EXERCISE DETAILS: When a line below contains the word "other", it counts toward the total; give that total and nothing besides.
INFORMATION SUPPLIED Start Marker
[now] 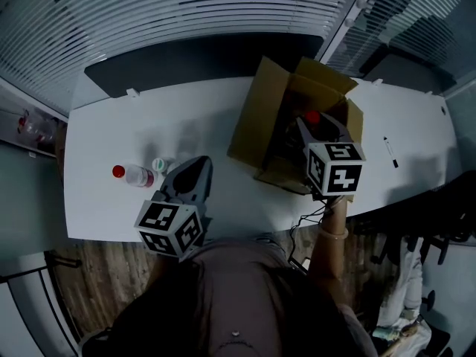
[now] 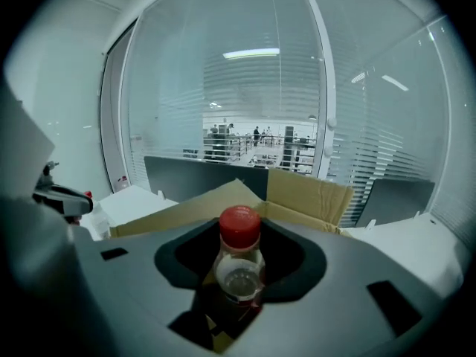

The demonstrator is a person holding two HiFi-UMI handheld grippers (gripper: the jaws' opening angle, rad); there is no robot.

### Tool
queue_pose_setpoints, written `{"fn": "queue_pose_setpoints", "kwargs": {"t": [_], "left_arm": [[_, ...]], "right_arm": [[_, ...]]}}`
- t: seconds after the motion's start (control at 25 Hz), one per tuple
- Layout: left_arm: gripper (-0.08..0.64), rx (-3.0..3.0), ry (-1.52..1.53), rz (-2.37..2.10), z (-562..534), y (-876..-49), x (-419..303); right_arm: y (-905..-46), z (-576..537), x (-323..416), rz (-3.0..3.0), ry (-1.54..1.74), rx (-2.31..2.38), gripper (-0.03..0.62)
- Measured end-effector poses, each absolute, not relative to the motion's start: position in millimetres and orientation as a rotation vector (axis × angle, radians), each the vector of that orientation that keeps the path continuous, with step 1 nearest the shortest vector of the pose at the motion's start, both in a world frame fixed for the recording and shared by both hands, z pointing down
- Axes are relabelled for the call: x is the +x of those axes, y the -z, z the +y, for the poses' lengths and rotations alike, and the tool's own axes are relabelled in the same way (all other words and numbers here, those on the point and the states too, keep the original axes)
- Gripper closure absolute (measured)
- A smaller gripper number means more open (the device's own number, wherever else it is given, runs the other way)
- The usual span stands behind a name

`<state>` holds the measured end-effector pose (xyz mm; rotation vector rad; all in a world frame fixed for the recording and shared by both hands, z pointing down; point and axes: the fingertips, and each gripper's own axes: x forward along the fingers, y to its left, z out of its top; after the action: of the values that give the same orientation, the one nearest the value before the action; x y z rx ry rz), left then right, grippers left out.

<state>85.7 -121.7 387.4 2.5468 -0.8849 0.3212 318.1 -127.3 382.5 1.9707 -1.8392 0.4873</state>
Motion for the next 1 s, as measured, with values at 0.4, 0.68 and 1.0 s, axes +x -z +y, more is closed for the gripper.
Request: {"fn": "queue_pose_setpoints", "kwargs": {"t": [0.4, 0.68, 1.0], "left_arm": [[0.551, 2.574, -0.331, -0.830, -113.6, -382.2, 79.6], [0.551, 2.589, -0.332, -0.795, -109.8, -381.0, 69.6], [0.551, 2.610, -0.330, -0.742, -103.4, -376.5, 56.7]], "right_arm": [[-306.4, -107.9, 300.5, -1.898, -0.303, 2.065, 0.414], [-264.2, -88.7, 280.1, -1.935, -0.186, 2.122, 0.419], [-235.5, -67.2, 249.6, -1.951, -0.104, 2.151, 0.420]]}}
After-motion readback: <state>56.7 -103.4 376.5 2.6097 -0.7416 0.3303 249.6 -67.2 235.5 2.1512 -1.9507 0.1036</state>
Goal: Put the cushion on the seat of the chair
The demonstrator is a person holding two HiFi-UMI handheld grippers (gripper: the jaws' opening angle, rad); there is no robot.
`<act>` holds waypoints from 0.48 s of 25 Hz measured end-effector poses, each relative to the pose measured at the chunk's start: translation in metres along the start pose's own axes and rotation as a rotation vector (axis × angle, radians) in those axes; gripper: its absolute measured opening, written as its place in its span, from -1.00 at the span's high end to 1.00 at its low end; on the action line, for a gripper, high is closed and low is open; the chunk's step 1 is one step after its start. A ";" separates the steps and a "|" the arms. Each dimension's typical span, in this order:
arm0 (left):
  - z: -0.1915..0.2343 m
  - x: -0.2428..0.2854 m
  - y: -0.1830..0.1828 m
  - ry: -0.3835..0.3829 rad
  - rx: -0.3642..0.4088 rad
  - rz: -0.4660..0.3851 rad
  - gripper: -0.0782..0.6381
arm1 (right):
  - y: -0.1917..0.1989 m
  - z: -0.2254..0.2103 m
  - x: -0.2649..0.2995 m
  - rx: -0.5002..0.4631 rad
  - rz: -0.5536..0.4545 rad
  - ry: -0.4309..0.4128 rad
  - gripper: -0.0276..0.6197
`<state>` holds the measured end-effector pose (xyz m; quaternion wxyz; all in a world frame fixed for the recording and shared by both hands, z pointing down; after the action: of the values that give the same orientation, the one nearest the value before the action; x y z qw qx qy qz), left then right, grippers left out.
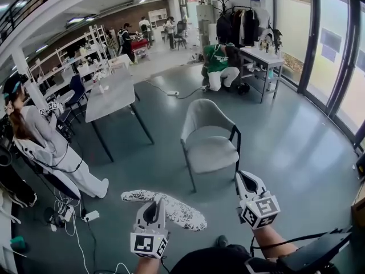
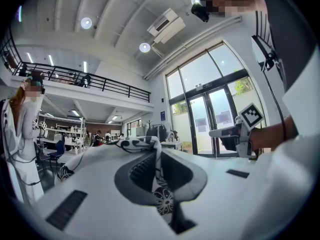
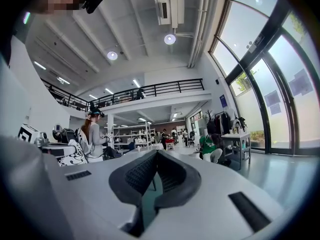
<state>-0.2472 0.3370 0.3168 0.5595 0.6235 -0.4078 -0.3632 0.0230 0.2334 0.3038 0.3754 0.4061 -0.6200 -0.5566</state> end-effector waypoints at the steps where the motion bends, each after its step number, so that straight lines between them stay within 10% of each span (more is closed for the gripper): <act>1: -0.001 0.009 0.000 -0.003 0.000 0.005 0.72 | 0.000 -0.007 0.006 0.003 0.003 -0.003 0.89; 12: -0.020 0.107 -0.001 0.027 -0.002 0.024 0.72 | -0.004 -0.088 0.052 0.020 -0.010 0.000 0.89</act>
<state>-0.1861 0.2474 0.3184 0.5698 0.6227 -0.4075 -0.3485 0.0841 0.1518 0.3094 0.3687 0.4129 -0.6233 -0.5523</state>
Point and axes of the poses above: the fingertips, and each gripper's own axes: x forward along the fingers, z to its left, y out of its underside, the point moved 3 cm from there along -x, backward along the fingers, and after that the axes turned 10 degrees about y, right-handed, at the moved point
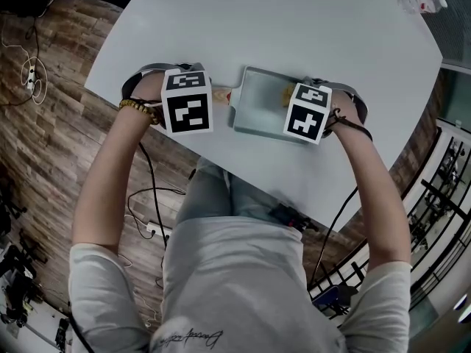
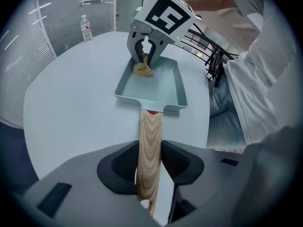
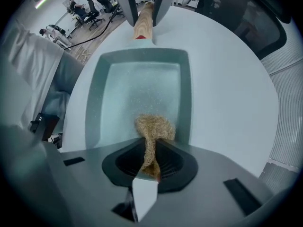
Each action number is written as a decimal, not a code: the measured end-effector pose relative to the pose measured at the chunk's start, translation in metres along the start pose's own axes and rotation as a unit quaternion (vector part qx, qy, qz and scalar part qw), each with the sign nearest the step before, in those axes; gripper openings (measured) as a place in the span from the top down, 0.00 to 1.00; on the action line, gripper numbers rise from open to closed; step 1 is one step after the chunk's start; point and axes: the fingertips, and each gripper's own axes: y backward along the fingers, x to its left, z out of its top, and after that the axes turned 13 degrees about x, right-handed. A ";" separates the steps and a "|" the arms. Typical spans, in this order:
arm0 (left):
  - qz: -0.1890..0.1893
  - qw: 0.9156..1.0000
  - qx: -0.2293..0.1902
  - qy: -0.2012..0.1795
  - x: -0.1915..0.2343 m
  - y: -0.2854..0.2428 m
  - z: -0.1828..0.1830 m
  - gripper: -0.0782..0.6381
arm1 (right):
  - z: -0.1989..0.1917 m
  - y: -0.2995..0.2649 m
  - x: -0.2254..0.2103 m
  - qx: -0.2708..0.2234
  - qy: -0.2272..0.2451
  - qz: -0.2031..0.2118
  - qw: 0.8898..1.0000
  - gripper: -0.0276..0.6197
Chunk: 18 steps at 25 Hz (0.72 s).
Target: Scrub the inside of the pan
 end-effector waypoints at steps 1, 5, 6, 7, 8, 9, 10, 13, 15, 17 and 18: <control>0.001 1.000 -0.001 0.002 0.000 0.000 0.000 0.68 | 0.000 -0.001 0.005 0.000 0.000 0.007 1.000 0.84; 0.001 1.000 0.001 0.010 0.002 0.000 -0.001 0.68 | -0.001 -0.001 0.025 -0.010 -0.005 0.037 0.999 0.84; 0.001 1.000 0.002 0.010 0.002 -0.001 0.000 0.68 | 0.000 -0.002 0.031 -0.011 -0.003 0.044 0.999 0.84; 0.001 1.000 0.003 0.011 0.002 -0.001 0.000 0.68 | 0.000 -0.002 0.036 -0.011 -0.001 0.051 0.999 0.84; 0.000 1.000 0.004 0.011 0.002 -0.001 0.000 0.68 | 0.000 -0.002 0.042 -0.010 0.002 0.057 0.998 0.84; 0.000 1.000 0.005 0.011 0.002 -0.001 0.000 0.68 | 0.000 -0.003 0.047 -0.008 0.005 0.061 0.998 0.84; 0.000 1.000 0.005 0.012 0.002 -0.001 0.000 0.68 | 0.001 -0.003 0.053 -0.007 0.008 0.065 0.998 0.84; 0.000 1.000 0.006 0.014 0.002 -0.002 0.000 0.68 | 0.002 -0.003 0.067 -0.003 0.018 0.074 0.997 0.84; 0.000 1.000 0.007 0.014 0.002 -0.002 0.000 0.68 | 0.003 -0.003 0.076 -0.001 0.024 0.076 0.997 0.84; 0.000 1.000 0.008 0.013 0.002 -0.002 0.000 0.68 | 0.004 -0.003 0.083 0.000 0.027 0.076 0.997 0.84; 0.000 1.000 0.009 0.012 0.002 -0.001 0.000 0.68 | 0.004 -0.004 0.085 0.001 0.027 0.073 0.997 0.84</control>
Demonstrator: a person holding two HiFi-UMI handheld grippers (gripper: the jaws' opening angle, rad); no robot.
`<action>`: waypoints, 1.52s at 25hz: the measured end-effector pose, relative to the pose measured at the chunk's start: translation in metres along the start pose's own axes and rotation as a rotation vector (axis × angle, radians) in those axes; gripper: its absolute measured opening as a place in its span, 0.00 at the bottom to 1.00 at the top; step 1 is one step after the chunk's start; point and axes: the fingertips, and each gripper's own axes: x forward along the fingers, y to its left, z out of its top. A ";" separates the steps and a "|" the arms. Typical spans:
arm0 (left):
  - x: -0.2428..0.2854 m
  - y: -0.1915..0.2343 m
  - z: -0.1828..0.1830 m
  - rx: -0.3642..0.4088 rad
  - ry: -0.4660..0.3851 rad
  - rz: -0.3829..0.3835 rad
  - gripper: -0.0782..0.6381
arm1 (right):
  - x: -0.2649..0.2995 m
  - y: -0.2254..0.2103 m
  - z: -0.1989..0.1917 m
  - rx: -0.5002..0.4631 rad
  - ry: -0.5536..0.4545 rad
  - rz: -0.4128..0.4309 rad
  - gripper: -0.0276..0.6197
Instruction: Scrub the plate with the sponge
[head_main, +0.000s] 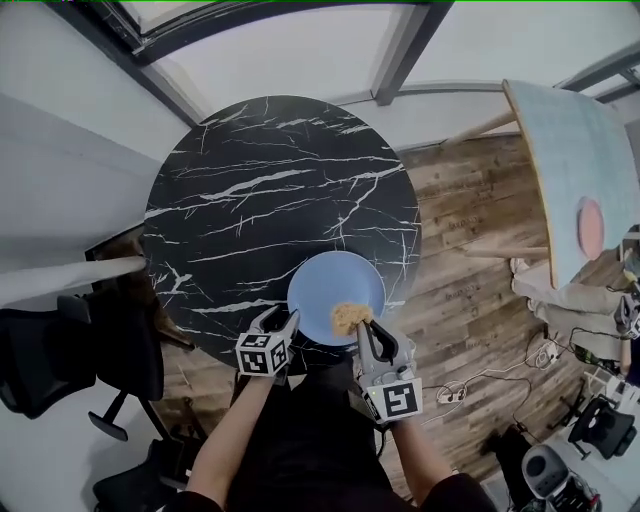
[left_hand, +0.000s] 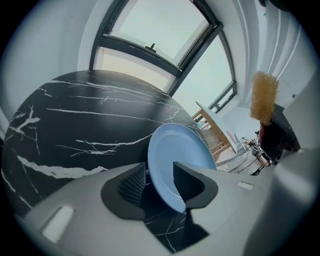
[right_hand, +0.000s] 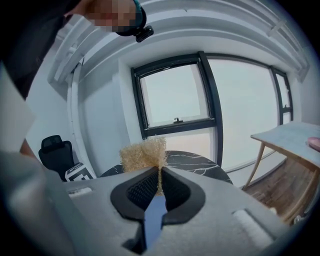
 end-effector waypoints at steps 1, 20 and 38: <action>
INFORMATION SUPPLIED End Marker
RESULT OF THE TASK: 2